▶ Work to complete:
Bring together all lines of the material below that contain the string "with".

▶ Data:
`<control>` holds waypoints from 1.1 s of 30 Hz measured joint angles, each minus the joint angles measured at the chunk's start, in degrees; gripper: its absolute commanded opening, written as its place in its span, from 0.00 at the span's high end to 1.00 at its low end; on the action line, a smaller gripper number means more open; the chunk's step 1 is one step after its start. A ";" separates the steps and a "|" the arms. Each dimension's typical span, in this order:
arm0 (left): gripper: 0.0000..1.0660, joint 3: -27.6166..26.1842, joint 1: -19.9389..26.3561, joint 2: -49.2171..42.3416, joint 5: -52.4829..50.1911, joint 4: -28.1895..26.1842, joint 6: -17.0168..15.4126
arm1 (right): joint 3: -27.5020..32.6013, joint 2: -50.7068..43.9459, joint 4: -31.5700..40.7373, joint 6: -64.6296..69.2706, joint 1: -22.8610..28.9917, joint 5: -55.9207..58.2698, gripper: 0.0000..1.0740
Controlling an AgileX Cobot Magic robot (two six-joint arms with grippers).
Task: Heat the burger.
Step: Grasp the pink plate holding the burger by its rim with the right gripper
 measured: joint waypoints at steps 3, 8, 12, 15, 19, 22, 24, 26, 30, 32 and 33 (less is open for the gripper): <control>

▶ Output of the task:
Controlling an AgileX Cobot Magic robot (two six-joint arms with grippers).
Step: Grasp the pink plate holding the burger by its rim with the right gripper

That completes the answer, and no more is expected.